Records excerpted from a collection
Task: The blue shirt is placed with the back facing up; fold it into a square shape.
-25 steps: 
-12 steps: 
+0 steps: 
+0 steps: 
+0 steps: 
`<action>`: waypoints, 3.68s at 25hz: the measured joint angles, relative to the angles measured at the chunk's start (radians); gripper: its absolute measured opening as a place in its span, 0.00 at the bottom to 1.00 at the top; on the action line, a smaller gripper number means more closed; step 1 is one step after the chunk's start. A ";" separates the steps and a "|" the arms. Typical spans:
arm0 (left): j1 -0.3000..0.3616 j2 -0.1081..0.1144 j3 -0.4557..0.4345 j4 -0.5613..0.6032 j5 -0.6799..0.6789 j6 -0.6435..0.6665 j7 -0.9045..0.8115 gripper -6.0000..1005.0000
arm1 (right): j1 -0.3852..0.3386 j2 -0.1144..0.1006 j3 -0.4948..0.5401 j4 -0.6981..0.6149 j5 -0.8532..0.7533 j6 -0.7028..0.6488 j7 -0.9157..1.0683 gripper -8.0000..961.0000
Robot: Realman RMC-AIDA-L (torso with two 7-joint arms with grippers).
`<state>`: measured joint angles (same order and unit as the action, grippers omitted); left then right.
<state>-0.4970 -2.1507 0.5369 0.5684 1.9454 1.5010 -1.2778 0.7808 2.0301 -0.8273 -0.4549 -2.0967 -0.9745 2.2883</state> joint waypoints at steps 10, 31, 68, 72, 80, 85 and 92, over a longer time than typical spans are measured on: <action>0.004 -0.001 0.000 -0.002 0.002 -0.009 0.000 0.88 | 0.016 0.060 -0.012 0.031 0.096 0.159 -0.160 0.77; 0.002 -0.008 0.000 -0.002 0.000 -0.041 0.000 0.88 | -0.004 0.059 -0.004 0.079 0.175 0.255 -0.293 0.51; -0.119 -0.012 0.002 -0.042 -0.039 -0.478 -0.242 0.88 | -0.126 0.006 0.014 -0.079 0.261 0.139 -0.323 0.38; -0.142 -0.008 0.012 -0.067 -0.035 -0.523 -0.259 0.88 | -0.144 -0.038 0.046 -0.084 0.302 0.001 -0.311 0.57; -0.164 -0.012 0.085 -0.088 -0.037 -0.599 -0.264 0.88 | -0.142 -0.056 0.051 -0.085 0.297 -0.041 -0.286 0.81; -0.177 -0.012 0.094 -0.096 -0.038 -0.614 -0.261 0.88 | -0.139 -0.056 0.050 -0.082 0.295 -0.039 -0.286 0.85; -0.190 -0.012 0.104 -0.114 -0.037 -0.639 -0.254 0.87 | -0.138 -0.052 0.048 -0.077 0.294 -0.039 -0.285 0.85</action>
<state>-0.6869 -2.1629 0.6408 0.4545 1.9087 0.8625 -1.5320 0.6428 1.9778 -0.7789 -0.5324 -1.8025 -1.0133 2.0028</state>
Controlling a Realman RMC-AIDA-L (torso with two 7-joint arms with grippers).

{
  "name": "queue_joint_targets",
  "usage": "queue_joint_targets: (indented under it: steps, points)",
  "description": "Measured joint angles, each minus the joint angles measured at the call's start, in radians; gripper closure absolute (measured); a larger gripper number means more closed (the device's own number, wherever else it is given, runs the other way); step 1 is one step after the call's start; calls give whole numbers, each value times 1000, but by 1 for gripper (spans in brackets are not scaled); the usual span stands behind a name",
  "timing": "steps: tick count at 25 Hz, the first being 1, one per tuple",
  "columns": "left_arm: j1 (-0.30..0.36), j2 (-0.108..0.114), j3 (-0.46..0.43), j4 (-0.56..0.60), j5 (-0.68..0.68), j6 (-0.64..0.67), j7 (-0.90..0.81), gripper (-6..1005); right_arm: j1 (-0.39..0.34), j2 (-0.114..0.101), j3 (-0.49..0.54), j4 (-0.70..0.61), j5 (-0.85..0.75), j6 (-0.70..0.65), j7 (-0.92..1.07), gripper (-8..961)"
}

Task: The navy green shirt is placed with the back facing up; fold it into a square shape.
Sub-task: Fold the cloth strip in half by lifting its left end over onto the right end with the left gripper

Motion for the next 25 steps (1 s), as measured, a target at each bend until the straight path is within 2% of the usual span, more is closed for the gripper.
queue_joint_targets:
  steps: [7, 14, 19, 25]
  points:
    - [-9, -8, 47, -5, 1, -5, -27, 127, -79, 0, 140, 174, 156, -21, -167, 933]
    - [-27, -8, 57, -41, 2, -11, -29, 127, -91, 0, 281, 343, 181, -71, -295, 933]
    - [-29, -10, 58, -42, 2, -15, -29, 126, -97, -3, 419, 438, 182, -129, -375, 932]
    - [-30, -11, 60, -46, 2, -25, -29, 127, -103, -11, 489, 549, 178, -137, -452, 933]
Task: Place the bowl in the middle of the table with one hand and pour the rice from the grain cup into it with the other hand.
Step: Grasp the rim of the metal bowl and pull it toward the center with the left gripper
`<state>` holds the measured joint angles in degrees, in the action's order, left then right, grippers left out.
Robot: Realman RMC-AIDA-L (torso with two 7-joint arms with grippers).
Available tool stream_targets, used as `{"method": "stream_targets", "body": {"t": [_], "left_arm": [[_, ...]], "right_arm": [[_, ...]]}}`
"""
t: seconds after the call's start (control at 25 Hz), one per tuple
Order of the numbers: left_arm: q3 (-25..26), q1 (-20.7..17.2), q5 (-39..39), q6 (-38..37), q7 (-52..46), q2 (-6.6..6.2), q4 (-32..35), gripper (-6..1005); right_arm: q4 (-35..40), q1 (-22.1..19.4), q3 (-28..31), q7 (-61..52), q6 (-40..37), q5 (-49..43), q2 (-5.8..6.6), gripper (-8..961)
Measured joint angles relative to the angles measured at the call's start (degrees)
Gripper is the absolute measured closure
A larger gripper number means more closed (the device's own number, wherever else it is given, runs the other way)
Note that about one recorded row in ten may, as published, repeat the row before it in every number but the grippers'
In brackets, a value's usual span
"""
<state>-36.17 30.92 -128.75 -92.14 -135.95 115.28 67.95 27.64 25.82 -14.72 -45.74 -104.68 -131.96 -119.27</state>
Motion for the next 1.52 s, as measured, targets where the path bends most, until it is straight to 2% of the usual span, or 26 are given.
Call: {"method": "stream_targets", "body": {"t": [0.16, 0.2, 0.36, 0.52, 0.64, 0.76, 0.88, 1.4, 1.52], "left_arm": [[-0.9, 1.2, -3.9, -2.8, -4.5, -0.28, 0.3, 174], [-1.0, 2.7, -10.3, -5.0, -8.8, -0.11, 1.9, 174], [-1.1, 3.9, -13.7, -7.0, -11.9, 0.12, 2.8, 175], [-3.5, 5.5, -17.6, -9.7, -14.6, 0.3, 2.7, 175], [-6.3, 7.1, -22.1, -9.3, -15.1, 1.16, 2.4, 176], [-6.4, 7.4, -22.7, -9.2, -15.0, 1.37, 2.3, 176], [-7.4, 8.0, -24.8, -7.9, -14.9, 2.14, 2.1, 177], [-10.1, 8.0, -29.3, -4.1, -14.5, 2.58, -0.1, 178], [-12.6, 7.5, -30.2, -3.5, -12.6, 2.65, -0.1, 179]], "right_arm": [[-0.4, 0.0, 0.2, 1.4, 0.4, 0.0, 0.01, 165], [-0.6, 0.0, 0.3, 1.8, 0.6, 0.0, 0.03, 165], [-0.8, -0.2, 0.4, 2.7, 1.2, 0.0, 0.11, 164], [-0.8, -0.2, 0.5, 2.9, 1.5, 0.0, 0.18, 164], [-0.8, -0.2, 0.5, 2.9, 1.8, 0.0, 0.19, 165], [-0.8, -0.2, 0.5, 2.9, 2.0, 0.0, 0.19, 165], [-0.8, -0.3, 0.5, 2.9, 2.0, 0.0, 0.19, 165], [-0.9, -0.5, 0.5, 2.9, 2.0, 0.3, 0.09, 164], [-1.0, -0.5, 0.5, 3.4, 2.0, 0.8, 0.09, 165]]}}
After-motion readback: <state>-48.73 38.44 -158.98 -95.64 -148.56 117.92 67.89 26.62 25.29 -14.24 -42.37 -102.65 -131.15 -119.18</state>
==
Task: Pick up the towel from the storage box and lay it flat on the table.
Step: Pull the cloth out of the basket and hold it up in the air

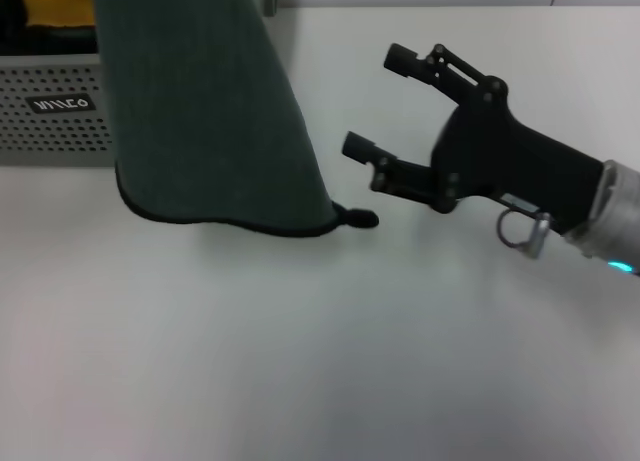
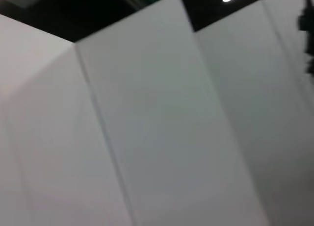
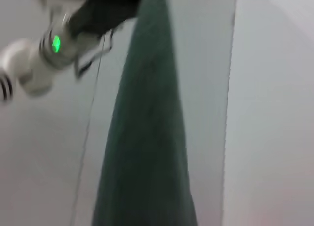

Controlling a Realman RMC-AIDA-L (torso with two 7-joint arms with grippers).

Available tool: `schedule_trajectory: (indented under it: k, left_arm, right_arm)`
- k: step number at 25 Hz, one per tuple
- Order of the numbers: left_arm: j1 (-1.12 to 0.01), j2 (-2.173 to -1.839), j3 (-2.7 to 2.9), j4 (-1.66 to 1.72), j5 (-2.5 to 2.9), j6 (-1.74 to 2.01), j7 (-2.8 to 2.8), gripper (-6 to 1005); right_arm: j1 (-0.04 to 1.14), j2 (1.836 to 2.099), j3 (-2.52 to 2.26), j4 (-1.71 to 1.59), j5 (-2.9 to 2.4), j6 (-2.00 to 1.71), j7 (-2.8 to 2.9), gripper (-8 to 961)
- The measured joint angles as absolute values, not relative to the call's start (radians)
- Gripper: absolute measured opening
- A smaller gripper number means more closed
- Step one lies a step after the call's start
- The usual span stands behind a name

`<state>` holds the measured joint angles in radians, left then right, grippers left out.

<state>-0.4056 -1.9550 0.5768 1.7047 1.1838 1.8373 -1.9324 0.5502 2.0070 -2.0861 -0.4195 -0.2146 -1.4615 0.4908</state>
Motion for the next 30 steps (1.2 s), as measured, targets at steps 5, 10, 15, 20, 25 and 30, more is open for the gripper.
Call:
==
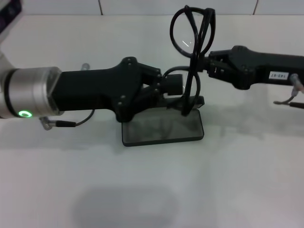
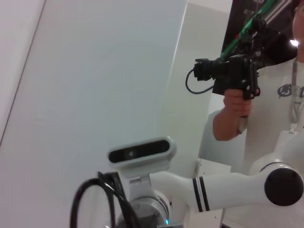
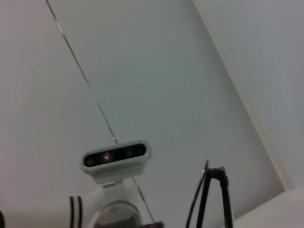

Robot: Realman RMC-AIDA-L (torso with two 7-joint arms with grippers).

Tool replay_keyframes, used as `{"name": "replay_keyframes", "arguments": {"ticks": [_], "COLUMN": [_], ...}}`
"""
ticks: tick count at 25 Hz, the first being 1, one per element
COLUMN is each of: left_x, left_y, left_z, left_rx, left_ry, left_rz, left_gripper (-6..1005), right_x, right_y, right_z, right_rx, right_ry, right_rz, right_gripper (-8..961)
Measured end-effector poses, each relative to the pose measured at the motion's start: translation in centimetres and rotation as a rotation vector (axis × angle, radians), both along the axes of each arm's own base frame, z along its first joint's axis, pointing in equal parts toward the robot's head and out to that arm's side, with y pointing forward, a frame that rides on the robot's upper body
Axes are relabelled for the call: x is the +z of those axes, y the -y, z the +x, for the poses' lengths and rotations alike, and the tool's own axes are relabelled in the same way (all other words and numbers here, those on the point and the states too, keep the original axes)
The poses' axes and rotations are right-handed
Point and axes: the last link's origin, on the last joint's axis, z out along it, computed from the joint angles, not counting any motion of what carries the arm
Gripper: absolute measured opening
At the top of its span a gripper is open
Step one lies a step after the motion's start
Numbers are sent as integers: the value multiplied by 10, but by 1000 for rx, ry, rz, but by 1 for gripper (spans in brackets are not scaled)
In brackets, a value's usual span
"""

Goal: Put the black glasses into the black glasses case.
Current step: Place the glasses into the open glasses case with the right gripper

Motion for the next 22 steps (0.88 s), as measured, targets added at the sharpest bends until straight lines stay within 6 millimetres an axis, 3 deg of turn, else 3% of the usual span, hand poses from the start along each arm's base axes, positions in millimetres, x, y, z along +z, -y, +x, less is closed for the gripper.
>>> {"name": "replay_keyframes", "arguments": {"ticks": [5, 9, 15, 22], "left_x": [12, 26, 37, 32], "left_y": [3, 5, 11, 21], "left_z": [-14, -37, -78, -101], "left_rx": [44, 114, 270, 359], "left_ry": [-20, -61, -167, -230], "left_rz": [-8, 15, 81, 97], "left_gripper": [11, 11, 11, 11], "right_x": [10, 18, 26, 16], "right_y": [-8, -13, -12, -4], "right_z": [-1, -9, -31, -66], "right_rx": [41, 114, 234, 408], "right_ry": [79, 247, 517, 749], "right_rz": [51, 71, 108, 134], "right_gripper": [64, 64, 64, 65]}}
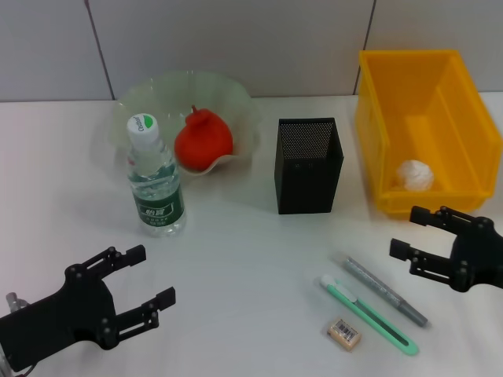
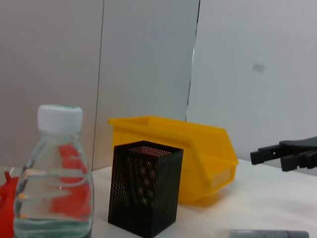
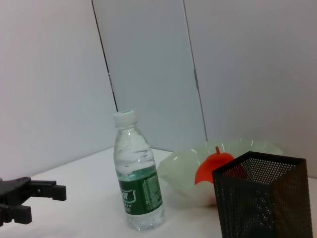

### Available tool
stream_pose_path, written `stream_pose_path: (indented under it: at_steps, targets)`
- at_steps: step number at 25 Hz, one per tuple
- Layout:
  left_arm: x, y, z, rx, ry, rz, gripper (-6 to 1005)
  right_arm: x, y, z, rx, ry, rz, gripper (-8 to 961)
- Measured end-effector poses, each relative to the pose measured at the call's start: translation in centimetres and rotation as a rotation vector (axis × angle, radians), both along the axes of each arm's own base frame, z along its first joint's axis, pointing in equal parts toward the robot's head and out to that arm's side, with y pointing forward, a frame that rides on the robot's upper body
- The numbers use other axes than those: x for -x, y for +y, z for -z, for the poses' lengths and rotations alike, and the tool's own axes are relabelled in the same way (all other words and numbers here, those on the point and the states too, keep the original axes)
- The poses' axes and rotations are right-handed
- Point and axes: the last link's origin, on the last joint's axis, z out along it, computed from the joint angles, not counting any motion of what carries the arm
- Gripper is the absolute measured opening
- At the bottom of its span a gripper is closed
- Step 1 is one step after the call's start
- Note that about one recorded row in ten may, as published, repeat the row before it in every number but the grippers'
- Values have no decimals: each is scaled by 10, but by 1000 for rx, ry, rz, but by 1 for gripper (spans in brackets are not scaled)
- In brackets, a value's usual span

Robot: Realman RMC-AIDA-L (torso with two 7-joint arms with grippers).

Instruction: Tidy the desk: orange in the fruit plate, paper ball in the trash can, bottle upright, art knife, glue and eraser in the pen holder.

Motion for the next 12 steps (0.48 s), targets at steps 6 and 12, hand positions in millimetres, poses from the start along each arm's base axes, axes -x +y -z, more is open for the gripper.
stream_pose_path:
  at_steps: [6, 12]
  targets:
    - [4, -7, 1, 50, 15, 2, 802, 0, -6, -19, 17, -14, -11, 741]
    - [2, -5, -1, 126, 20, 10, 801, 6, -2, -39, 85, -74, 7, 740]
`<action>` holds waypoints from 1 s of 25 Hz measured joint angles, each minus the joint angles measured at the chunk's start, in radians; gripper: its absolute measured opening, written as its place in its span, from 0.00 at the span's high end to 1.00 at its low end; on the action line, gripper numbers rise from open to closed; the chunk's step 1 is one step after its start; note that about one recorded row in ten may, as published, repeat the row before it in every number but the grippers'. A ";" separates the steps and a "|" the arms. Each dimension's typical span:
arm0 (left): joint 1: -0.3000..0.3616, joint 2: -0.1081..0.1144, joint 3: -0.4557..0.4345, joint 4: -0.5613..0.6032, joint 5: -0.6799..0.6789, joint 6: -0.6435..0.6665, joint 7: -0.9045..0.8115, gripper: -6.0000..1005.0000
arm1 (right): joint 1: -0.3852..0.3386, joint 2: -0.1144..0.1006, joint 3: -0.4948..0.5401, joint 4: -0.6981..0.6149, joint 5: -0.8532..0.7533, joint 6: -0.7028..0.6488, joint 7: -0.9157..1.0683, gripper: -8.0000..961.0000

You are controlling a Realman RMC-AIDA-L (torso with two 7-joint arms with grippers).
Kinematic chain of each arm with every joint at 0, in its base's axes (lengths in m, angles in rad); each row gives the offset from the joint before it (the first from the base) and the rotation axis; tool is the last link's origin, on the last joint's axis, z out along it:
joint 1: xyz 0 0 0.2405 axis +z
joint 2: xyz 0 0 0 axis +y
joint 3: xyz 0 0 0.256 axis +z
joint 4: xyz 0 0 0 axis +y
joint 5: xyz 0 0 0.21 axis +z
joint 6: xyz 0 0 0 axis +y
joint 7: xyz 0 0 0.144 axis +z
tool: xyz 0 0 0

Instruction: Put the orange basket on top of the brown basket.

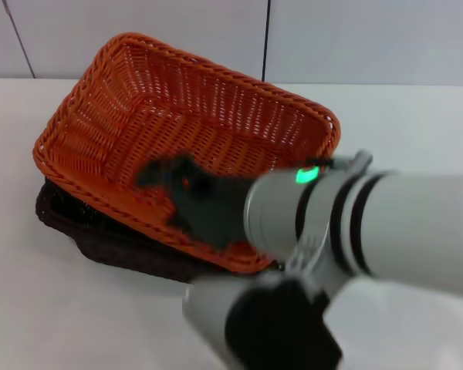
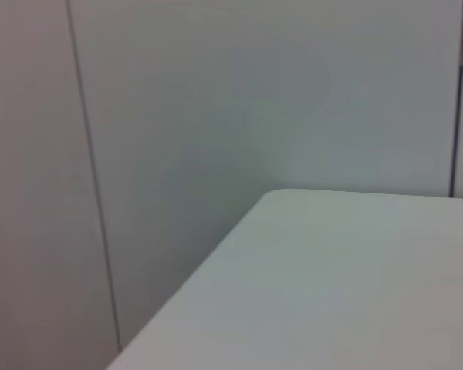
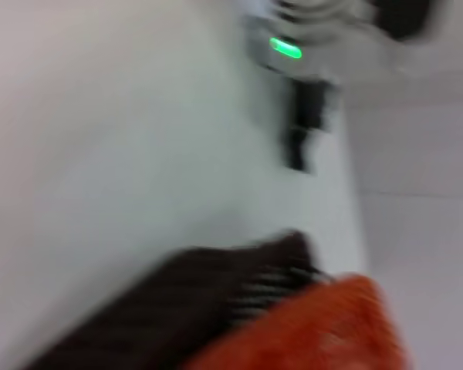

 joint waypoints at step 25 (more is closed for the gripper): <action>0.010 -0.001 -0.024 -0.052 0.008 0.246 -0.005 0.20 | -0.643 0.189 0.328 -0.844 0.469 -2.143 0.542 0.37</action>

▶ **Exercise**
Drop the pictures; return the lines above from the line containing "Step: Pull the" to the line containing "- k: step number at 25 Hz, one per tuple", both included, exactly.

▶ **The completed task**
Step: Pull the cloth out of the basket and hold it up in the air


Controlling a Realman RMC-AIDA-L (torso with two 7-joint arms with grippers).

Available tool: `schedule_trajectory: (indented under it: k, left_arm, right_arm)`
- k: step number at 25 Hz, one per tuple

There's no more to this exercise.